Em 2020, contabilizaram-se também 5,8 milhões de pessoas que trabalharam menos horas por razões como licença parental e especial, educação e formação, mais 1,1 milhões do que o verificado em 2019. O número de pessoas que trabalharam horas extras também caiu, de 7,3 milhões para 5,8 milhões, assim como decresceu um milhão para 4,7 milhões os que laboraram mais devido às horas variáveis. Aqueles que trabalharam mais por outros motivos diminuíram meio milhão, para 2,3 milhões.

Mas o primeiro ano da pandemia, no que se refere ao número de horas trabalhadas, quase que passou ao lado da Holanda (registou uma quebra de 3,2%), da Dinamarca e Luxemburgo (ambos com uma diminuição de 4,1%) e da Finlândia (menos 4,4%). Este menor impacto deve-se à especialização das suas economias, mais assentes no conhecimento.

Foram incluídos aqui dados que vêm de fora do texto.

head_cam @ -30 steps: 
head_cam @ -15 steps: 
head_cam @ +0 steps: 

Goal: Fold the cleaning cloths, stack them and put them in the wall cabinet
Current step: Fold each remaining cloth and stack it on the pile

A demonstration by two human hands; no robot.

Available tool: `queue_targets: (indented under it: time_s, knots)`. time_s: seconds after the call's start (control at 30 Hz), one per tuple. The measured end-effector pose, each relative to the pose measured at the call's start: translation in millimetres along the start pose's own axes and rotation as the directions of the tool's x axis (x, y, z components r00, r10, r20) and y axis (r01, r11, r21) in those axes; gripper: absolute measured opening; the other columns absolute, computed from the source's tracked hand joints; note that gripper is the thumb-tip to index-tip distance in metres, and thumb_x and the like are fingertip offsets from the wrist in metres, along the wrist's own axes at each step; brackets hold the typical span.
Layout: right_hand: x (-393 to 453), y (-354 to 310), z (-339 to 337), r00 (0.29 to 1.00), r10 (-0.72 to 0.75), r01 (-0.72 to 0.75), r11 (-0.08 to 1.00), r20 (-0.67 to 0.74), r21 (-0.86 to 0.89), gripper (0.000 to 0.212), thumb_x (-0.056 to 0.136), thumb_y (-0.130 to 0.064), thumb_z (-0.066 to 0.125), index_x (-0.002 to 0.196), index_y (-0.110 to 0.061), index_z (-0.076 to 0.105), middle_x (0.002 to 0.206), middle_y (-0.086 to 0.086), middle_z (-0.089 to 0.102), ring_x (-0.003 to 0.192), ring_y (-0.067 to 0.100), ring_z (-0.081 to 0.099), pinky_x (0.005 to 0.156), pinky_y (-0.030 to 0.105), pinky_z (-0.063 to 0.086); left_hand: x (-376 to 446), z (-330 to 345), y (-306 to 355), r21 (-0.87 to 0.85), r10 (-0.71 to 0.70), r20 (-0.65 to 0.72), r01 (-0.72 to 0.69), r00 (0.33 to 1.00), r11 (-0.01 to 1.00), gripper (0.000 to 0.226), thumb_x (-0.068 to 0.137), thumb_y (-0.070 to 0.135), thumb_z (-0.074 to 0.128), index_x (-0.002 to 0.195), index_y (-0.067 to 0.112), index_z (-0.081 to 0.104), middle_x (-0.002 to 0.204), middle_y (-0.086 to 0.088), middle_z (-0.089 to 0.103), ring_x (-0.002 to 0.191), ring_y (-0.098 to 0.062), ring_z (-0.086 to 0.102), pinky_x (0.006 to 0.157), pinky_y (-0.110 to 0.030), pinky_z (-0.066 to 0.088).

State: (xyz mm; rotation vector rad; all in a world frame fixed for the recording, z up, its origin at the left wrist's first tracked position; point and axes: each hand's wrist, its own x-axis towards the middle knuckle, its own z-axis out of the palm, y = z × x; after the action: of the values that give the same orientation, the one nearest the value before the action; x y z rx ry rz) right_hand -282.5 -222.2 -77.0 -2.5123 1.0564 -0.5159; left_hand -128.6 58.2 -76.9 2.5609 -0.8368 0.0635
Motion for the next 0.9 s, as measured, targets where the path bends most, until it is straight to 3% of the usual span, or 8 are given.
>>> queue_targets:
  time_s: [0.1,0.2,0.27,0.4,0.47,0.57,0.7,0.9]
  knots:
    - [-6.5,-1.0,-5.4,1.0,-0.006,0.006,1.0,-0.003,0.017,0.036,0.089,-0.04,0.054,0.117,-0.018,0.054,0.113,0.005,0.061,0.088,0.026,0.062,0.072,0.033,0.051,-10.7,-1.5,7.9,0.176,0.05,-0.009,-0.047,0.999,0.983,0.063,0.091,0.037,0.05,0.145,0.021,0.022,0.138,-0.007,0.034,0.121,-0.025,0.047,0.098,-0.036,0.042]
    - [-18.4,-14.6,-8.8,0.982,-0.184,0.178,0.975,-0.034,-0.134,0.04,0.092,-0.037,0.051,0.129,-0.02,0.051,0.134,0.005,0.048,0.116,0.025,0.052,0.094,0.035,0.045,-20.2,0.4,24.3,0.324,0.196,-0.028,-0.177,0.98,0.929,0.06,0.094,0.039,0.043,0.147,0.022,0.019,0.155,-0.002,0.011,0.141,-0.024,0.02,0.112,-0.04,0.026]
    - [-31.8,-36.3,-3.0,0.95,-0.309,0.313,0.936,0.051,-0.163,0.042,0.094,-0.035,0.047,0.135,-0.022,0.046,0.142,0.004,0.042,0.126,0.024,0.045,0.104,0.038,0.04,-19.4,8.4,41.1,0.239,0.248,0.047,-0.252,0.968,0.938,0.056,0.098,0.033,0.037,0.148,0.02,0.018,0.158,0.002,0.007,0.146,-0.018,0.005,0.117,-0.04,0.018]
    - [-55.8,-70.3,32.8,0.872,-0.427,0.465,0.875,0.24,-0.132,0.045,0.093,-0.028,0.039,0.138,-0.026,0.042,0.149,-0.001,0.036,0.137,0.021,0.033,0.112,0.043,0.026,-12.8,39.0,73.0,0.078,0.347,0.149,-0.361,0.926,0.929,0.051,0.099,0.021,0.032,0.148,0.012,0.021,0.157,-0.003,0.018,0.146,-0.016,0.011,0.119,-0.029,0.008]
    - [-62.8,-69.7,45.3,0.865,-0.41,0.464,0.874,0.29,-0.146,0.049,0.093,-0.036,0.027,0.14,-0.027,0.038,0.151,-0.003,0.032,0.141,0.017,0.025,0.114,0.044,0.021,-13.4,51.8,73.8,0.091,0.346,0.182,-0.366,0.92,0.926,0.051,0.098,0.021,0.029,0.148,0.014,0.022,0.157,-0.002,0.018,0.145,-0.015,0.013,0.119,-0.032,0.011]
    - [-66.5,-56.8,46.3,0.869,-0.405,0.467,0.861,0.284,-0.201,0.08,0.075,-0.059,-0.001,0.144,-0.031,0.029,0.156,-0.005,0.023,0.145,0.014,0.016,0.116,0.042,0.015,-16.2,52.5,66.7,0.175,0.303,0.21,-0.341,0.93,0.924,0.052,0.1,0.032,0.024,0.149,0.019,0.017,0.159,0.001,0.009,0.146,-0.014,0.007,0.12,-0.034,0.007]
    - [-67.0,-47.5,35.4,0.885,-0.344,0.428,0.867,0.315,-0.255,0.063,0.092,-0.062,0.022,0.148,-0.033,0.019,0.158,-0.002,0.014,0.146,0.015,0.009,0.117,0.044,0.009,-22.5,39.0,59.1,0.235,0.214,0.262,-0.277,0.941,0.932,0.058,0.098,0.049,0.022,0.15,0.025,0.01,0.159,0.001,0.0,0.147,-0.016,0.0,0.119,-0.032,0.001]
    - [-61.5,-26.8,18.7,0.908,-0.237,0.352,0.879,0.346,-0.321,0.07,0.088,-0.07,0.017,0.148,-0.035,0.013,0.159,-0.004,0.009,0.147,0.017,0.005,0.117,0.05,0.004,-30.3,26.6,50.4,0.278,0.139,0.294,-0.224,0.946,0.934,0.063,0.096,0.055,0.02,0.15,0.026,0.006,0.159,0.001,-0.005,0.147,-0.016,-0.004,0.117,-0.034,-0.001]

A crise pandémica também teve repercussões na duração média esperada da vida ativa em Portugal e na União Europeia. O número de anos que as pessoas podem esperar estar no ativo (empregadas ou desempregadas) caiu para 37,3 anos no país em 2020, uma diminuição de sete meses face a 2019. É uma inversão da tendência, já que desde 2014, que marca o início da recuperação económica após o resgate da troika, que este indicador vinha sempre a subir. No conjunto dos países da UE, diminuiu dois meses para 35,7 anos, sendo que é o primeiro declínio registado desde 2000, de acordo com o Eurostat.

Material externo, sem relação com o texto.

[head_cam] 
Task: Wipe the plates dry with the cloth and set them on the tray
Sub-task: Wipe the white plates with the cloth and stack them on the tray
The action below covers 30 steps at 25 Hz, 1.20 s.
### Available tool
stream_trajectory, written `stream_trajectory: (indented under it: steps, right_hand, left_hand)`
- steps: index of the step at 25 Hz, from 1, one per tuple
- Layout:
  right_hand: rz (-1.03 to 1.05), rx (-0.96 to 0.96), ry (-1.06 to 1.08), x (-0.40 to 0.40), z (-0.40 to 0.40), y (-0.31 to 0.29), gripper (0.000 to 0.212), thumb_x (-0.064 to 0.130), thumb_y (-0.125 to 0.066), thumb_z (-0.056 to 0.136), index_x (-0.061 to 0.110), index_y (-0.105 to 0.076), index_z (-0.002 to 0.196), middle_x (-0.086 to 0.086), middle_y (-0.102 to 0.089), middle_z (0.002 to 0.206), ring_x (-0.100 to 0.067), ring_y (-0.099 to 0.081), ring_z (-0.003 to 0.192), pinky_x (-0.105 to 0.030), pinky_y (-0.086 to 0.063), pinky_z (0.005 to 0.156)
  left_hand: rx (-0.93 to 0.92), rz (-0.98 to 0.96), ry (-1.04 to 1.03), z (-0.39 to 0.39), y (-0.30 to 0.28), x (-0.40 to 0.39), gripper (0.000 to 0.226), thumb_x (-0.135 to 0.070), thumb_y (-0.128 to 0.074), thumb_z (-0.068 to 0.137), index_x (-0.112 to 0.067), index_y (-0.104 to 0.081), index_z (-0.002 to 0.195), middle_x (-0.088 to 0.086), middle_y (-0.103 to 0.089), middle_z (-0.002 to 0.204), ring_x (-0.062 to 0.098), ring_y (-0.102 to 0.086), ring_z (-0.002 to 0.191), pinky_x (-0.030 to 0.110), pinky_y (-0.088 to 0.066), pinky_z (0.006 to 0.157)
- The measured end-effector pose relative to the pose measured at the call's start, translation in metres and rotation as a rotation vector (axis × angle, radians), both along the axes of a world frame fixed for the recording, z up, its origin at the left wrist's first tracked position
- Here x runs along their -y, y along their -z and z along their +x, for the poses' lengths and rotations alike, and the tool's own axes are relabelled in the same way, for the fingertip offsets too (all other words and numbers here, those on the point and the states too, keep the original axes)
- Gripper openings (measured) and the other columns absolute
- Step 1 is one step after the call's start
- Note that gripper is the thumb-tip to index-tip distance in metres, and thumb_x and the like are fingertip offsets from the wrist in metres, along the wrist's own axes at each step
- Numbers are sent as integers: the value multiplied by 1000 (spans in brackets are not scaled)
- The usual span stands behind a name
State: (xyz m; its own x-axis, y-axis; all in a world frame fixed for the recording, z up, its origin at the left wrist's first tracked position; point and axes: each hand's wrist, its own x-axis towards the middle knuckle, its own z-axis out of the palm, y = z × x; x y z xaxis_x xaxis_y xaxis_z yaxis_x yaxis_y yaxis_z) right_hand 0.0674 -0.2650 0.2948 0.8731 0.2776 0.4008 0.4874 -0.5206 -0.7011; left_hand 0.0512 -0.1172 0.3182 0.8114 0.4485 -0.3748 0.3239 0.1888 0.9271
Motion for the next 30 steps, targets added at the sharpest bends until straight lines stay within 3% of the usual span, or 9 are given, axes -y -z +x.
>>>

"Pessoas que teriam estado disponíveis para trabalhar e teriam procurado emprego, podem ter desistido da sua procura devido às baixas expectativas de retorno, e, consequentemente, estão fora da força de trabalho, reduzindo a duração esperada da vida ativa", diz o gabinete europeu.

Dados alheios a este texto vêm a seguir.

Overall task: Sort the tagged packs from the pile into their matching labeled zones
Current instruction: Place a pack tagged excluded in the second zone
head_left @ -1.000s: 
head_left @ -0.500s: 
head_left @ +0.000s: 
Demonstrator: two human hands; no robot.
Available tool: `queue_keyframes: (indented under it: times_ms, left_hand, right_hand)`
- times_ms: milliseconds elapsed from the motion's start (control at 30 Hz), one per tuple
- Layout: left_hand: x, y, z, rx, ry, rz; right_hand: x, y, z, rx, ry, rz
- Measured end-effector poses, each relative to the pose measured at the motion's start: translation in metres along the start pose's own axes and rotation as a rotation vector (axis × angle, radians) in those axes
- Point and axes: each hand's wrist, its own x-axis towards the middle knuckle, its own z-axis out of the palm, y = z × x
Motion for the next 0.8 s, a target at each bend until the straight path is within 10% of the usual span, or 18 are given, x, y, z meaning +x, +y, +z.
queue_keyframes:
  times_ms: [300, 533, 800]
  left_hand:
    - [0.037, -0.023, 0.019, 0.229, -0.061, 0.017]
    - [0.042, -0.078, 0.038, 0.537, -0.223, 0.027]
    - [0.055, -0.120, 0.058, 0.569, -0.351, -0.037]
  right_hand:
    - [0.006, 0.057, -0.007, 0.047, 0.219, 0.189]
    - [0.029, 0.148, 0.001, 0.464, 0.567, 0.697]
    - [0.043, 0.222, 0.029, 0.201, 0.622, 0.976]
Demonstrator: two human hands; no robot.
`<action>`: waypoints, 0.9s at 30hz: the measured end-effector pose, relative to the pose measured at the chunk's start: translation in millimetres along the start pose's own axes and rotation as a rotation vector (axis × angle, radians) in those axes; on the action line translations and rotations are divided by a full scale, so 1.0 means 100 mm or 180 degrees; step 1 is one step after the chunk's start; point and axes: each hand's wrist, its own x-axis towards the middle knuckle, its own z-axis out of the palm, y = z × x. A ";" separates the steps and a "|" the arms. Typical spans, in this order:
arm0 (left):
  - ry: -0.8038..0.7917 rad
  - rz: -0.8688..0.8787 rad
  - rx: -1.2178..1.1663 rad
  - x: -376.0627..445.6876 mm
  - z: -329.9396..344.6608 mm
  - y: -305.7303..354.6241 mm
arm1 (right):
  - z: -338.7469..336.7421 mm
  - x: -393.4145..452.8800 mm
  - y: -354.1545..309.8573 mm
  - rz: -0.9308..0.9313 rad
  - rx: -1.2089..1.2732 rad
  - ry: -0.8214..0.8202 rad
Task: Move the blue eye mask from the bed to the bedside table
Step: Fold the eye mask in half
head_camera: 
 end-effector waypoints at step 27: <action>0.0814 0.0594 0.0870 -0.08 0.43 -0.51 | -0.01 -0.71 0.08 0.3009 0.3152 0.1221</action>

João Cerejeira admite que este indicador deverá subir logo que a recuperação económica do país seja uma realidade. Para o economista, a quebra na duração média da vida ativa em Portugal ter-se-á devido a rescisões com trabalhadores próximos da idade da reforma, à limitação da entrada dos jovens no mercado de trabalho e à não renovação de contratos a termo, num movimento de resposta à crise e à quebra de atividade derivada da pandemia.

No ano passado, a Suécia, Holanda e Dinamarca foram os países da UE com uma duração esperada de vida ativa mais longa, de 40 anos ou mais. Em oposição, a mais curta foi registada em Itália (31,2 anos).

O Eurostat revela ainda que, em 2020, previa-se uma duração de 38 anos da vida profissional dos homens da UE e de 33,2 das mulheres.